共计 2400 个字符,预计需要花费 6 分钟才能阅读完成。
Big Data Basics INFS 5095
Supp. Assessment: Working with HDFS and MapReduce
Submission
Part 1: Submit a word document containing all your answers and screenshots. The font size is
expected to be either 11 or 12 with lines single line spaced. The images should be clearly visible and
readable in normal reading setting.
Part 2: Question and Answer zoom on Dec 22nd, 2021 or Dec 23rd, 2021
Assessment Aims
This assessment aims to demonstrate your understanding of how big data are stored in HDFS and
processed using MapReduce. This knowledge will assist you as a graduate as you distributed file
systems that run on community software are often used to process large amounts of data. A popular
software for processing this distributed information is MapReduce.

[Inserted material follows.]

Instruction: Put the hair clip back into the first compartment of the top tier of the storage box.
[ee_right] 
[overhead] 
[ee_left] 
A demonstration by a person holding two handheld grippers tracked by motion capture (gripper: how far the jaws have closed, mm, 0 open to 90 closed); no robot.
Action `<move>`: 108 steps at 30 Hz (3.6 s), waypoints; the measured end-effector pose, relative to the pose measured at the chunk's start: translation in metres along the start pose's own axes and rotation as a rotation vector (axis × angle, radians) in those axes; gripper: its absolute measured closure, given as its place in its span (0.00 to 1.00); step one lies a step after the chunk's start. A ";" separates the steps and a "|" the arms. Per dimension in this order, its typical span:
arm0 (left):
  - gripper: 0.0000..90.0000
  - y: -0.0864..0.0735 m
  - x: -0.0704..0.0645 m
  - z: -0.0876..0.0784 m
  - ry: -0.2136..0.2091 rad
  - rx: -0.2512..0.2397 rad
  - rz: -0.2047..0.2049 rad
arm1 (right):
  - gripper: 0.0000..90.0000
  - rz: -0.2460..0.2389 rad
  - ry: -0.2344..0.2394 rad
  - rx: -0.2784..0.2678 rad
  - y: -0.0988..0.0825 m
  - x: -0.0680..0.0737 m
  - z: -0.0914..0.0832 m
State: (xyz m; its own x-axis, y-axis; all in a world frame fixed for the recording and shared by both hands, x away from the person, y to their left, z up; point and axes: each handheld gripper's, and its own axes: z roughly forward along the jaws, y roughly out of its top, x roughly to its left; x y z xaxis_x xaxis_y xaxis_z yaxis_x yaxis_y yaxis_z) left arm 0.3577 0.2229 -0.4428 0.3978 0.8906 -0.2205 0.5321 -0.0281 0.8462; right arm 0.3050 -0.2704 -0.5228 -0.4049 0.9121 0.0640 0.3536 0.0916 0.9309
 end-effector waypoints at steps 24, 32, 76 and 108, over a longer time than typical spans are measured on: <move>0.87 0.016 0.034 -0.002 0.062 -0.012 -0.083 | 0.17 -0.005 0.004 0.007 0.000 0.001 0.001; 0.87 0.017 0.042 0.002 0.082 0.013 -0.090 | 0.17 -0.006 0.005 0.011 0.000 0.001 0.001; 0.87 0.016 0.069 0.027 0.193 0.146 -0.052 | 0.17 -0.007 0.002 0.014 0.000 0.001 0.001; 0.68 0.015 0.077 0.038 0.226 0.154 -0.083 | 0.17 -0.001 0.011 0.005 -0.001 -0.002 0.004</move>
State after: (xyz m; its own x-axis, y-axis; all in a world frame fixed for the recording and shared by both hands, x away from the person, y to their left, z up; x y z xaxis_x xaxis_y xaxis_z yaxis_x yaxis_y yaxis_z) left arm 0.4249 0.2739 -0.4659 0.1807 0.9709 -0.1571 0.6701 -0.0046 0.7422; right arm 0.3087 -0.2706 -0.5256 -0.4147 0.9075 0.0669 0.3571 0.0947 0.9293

The results of this type of analysis
will also need to be effectively communicated to clients.
The assessment addresses the following course objectives:
[CO3]. Understand and apply standard processes and industry standard tools to acquire, store and
prepare big data sets.
[CO4]. Select an appropriate big data analytics tool and apply it to a problem involving big data.
[CO5]. Communicate appropriately with professional colleagues through visualisation and report.
Assessment Description
In this assessment, you will
• Store document files in Hadoop Distributed File System (HDFS).
• Write a MapReduce program in Python to solve a typical application in text analysis.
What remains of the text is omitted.